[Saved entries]
━━━━
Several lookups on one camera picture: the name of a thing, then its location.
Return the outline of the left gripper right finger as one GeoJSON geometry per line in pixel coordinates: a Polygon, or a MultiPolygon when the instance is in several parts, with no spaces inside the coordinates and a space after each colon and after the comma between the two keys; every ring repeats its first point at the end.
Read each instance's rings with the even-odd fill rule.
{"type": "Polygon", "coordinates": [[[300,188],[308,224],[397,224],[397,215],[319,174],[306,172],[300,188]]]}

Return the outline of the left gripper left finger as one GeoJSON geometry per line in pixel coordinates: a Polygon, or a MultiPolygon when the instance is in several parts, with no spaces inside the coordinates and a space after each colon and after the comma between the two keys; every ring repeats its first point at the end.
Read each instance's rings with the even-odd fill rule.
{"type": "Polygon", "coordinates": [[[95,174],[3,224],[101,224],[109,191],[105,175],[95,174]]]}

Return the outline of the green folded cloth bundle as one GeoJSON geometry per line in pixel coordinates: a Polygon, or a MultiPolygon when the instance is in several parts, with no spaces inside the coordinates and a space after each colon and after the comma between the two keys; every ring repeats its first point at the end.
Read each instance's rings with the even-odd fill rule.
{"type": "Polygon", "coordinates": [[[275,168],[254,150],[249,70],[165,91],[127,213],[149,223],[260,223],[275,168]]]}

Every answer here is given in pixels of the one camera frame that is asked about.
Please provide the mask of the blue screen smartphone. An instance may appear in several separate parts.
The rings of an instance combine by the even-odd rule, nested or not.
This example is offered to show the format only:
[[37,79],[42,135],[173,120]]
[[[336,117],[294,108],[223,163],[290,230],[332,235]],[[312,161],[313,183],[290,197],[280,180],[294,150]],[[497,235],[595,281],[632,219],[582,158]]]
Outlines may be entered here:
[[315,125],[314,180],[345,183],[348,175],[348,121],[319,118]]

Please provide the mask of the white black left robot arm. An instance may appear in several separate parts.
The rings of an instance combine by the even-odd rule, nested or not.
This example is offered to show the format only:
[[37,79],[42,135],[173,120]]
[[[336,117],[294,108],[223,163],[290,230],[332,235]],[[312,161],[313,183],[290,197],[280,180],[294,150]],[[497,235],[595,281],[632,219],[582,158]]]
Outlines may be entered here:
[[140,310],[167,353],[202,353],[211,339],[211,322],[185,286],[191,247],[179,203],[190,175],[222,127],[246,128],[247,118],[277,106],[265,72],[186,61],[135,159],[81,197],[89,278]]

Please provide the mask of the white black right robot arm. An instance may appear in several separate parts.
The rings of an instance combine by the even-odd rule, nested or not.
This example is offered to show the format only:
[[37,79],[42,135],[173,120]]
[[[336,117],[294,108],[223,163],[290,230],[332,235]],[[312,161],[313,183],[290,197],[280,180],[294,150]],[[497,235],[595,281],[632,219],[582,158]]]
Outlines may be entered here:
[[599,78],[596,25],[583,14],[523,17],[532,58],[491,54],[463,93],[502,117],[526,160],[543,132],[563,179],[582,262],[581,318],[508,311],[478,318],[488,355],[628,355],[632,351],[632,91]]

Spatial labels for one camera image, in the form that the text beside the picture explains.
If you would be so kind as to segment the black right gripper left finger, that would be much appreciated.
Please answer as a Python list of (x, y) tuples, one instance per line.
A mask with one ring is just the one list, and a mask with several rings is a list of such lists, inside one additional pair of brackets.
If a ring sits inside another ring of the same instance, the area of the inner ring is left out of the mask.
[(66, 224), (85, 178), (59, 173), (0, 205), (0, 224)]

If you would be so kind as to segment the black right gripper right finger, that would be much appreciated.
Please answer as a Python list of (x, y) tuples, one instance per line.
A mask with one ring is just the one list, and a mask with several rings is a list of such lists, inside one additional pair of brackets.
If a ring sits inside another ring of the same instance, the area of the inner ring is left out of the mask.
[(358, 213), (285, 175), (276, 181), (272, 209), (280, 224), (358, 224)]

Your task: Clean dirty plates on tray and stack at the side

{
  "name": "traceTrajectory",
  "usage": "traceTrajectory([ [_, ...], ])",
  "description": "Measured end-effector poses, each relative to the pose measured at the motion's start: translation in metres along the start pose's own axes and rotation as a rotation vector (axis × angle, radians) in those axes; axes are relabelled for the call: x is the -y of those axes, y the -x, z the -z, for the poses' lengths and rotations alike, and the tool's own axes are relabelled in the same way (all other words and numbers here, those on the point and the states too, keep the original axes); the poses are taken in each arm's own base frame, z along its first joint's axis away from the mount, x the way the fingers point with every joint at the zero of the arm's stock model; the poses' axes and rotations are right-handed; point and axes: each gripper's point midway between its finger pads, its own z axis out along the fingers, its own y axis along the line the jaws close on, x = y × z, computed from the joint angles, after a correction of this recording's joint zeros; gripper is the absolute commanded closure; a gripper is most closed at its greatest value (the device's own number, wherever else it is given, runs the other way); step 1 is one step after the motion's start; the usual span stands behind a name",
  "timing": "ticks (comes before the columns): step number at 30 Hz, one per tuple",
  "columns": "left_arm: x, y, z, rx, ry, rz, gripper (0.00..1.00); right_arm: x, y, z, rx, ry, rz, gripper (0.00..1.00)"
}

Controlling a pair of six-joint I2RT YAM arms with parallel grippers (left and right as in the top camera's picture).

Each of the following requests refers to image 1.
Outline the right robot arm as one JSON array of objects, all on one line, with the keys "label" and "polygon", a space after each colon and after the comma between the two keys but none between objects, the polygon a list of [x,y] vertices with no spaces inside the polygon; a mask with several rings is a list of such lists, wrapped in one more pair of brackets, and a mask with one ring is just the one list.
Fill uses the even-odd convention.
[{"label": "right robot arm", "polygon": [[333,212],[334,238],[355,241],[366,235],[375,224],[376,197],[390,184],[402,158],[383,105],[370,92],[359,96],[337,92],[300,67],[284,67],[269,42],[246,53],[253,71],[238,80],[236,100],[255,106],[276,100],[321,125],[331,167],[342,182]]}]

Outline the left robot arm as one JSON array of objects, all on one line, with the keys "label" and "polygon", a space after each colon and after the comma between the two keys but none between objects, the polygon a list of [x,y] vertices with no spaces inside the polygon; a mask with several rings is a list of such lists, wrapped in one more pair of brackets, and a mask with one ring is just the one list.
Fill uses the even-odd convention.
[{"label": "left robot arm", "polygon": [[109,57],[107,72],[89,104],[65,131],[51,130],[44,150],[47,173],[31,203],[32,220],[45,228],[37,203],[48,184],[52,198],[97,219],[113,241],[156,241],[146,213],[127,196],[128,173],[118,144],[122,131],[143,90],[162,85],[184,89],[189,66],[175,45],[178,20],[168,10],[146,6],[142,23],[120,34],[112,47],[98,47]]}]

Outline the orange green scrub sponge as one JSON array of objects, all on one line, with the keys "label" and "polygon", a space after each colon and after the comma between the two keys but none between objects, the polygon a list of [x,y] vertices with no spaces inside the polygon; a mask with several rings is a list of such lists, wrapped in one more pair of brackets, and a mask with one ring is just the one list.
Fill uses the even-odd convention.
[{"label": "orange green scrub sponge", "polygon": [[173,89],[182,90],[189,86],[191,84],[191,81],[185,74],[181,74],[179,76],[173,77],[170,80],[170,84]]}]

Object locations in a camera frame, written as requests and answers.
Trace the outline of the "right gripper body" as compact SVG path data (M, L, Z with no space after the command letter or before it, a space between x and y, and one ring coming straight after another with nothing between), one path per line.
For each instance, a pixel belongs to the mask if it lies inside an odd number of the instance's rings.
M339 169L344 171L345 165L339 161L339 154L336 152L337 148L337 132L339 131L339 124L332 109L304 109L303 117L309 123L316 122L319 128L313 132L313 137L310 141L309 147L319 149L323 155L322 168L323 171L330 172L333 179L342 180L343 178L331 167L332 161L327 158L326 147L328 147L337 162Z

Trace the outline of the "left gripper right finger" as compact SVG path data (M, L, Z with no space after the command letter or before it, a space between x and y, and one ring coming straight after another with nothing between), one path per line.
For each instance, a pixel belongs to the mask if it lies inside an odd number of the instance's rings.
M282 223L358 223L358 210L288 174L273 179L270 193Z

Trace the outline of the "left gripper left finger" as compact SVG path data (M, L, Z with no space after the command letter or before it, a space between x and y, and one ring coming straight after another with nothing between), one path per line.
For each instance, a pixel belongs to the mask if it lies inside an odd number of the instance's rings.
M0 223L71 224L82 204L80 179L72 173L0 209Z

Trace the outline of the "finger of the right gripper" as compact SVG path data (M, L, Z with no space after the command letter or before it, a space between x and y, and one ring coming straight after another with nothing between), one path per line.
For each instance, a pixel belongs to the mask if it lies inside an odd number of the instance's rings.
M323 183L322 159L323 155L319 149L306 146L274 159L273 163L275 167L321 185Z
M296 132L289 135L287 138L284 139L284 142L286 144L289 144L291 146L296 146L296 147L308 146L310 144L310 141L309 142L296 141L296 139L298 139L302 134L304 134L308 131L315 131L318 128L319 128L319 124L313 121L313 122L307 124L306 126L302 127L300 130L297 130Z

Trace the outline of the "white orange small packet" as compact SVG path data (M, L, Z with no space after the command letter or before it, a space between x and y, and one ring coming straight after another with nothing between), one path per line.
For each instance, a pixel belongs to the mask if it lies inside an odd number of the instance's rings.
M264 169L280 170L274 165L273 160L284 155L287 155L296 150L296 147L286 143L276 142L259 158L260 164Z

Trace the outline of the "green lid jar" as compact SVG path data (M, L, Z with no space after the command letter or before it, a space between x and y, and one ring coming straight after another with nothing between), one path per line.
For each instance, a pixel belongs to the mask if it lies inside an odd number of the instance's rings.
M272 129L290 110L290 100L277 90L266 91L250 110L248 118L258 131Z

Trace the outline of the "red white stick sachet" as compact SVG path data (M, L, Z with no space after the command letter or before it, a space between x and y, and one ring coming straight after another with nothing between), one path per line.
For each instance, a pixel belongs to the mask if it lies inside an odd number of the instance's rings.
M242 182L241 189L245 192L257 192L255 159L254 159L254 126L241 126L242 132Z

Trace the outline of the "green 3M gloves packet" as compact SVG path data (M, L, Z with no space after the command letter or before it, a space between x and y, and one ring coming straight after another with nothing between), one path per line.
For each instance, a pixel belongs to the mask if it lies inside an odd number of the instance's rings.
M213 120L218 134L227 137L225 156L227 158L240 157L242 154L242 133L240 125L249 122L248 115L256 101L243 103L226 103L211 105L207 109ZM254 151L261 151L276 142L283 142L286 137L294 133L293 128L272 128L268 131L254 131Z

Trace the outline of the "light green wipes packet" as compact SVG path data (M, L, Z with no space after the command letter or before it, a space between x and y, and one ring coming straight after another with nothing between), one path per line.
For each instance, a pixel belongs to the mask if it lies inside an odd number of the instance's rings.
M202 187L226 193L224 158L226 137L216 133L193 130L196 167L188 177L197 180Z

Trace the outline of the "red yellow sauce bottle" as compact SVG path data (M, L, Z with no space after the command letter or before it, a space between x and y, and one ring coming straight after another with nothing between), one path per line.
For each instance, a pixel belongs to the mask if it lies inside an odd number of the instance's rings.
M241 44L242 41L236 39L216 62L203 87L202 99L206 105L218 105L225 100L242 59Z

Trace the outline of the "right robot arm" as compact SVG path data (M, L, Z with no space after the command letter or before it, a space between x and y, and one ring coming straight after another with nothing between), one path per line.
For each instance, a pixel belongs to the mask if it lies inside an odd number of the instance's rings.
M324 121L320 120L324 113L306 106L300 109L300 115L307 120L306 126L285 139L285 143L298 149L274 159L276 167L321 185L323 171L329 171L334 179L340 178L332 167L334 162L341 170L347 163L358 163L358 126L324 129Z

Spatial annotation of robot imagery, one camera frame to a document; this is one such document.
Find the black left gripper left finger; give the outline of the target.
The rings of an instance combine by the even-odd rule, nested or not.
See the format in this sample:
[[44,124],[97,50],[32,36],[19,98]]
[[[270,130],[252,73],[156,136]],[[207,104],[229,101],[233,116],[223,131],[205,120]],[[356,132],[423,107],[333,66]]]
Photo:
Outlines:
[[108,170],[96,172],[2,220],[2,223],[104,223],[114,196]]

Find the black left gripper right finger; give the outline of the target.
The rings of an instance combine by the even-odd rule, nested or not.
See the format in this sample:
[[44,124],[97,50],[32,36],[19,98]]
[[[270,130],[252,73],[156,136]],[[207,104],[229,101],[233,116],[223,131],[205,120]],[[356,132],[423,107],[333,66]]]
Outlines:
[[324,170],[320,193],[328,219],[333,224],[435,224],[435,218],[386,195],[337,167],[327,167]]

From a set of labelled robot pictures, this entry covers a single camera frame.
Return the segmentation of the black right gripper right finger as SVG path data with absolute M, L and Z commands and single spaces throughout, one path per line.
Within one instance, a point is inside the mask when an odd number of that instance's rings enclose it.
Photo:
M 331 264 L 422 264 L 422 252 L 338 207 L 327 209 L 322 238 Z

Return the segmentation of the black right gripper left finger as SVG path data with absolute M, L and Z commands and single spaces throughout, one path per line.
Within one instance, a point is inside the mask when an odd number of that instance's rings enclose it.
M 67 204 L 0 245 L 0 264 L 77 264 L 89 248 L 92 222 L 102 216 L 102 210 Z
━━━━
**ABOUT THIS TASK**
If the word "black" is on a line above, return that line.

**ANSWER TO THIS PROBLEM**
Please provide the mask of the white black left robot arm. An instance may appear in several separate parts.
Please provide the mask of the white black right robot arm. An instance may appear in several separate parts.
If you would be so kind as to segment the black right gripper left finger, that would be much appreciated.
If you would be so kind as to segment the black right gripper right finger, that would be much appreciated.
Find the black left gripper left finger; give the outline of the target.
Find the black left gripper right finger; give the outline of the target.
Return the segmentation of the black right gripper right finger as SVG path data with absolute M, L and Z commands and single spaces throughout, one path per line.
Return the segmentation of the black right gripper left finger as SVG path data with absolute M, L and Z commands and single spaces throughout, one path per line.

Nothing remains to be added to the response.